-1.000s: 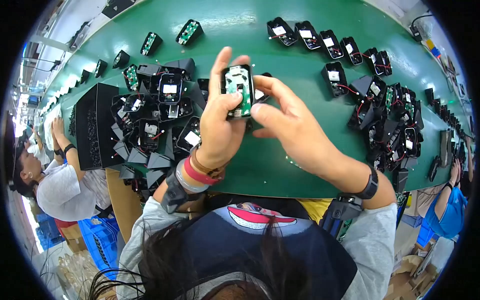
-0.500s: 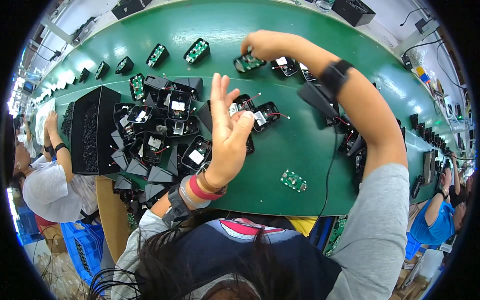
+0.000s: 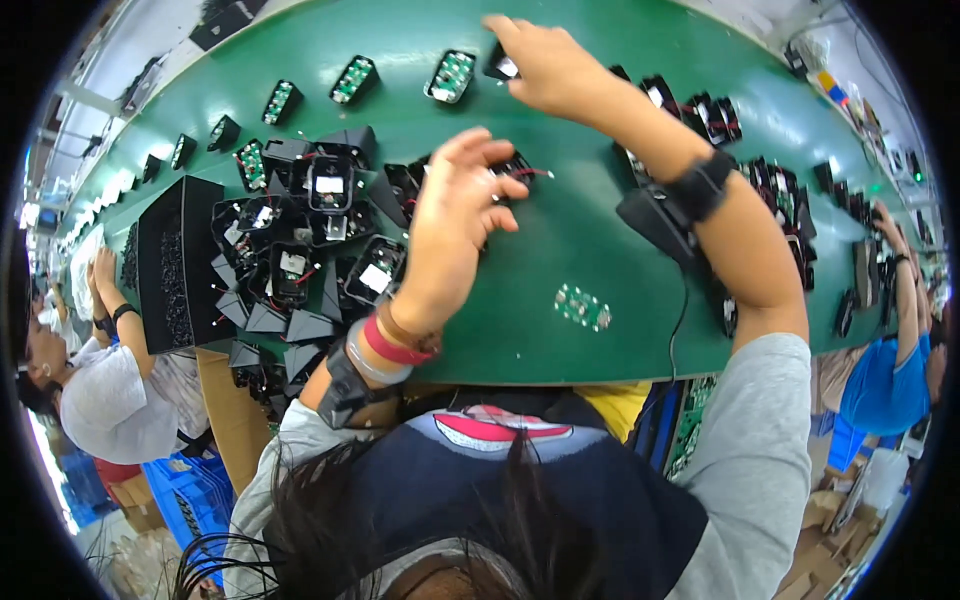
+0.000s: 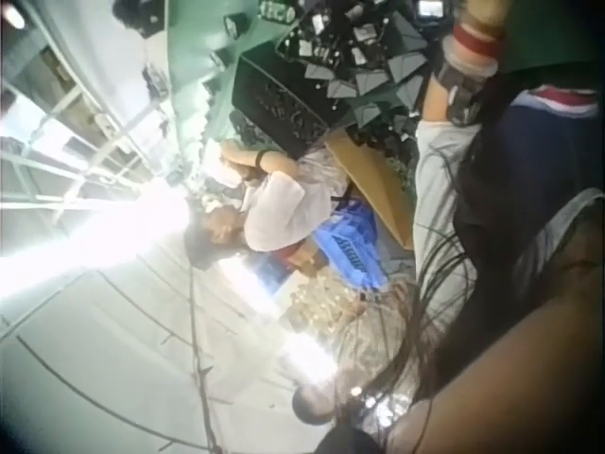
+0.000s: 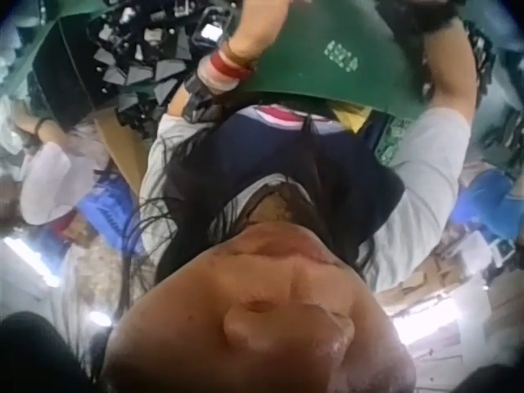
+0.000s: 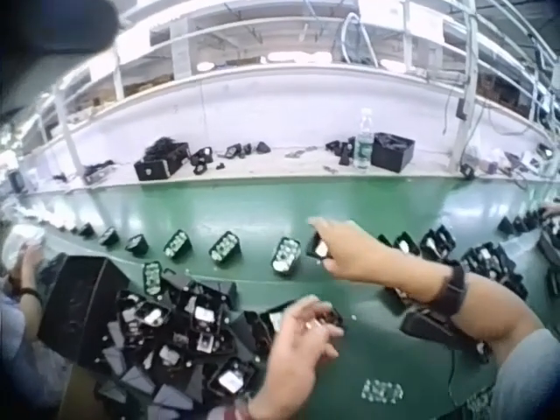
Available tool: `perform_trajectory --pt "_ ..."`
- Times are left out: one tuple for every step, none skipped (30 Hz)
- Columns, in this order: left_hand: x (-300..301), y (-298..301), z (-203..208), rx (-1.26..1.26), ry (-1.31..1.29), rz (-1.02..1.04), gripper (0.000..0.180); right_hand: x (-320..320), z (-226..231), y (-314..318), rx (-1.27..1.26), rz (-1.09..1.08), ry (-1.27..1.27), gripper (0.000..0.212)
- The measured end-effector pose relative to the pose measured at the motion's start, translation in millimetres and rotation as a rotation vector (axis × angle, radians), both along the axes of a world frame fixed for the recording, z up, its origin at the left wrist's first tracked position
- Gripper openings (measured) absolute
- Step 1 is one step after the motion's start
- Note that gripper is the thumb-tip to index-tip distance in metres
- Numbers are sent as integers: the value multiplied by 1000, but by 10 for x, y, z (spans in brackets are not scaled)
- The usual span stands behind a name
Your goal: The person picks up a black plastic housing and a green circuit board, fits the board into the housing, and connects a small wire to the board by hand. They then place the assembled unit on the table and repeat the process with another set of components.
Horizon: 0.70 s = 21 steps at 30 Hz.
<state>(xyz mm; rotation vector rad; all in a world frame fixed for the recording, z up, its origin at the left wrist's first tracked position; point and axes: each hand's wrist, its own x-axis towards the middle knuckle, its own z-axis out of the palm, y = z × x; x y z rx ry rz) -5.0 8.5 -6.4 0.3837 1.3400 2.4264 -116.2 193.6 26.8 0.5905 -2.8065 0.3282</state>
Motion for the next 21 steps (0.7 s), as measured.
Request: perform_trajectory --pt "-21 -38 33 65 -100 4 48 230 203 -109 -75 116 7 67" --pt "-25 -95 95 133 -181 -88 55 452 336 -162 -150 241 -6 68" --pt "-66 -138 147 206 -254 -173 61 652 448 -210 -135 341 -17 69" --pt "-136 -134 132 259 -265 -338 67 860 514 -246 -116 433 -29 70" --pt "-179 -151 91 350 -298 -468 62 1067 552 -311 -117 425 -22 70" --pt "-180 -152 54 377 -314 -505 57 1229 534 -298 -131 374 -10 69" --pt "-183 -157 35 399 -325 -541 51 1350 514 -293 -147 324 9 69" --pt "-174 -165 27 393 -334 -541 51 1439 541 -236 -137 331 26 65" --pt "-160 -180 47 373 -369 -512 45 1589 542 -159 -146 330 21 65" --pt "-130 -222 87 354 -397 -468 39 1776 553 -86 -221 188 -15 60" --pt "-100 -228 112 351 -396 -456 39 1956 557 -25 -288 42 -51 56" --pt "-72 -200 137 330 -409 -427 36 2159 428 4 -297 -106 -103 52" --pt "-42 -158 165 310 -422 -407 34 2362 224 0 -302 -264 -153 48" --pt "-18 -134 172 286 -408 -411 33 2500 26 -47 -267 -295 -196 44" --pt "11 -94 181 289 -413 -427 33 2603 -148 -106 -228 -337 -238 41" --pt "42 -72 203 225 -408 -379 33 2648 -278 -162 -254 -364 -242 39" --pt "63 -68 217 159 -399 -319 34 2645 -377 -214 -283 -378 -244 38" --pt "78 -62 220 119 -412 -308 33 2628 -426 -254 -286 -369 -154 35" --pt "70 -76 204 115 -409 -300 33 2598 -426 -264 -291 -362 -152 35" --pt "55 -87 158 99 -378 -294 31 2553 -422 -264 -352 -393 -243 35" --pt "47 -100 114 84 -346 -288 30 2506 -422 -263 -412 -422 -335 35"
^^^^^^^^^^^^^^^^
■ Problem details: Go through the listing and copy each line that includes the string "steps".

■ Result below:
Horizon: 0.70 s = 21 steps at 30 Hz.
Motion for the next 21 steps (0.7 s), as measured.

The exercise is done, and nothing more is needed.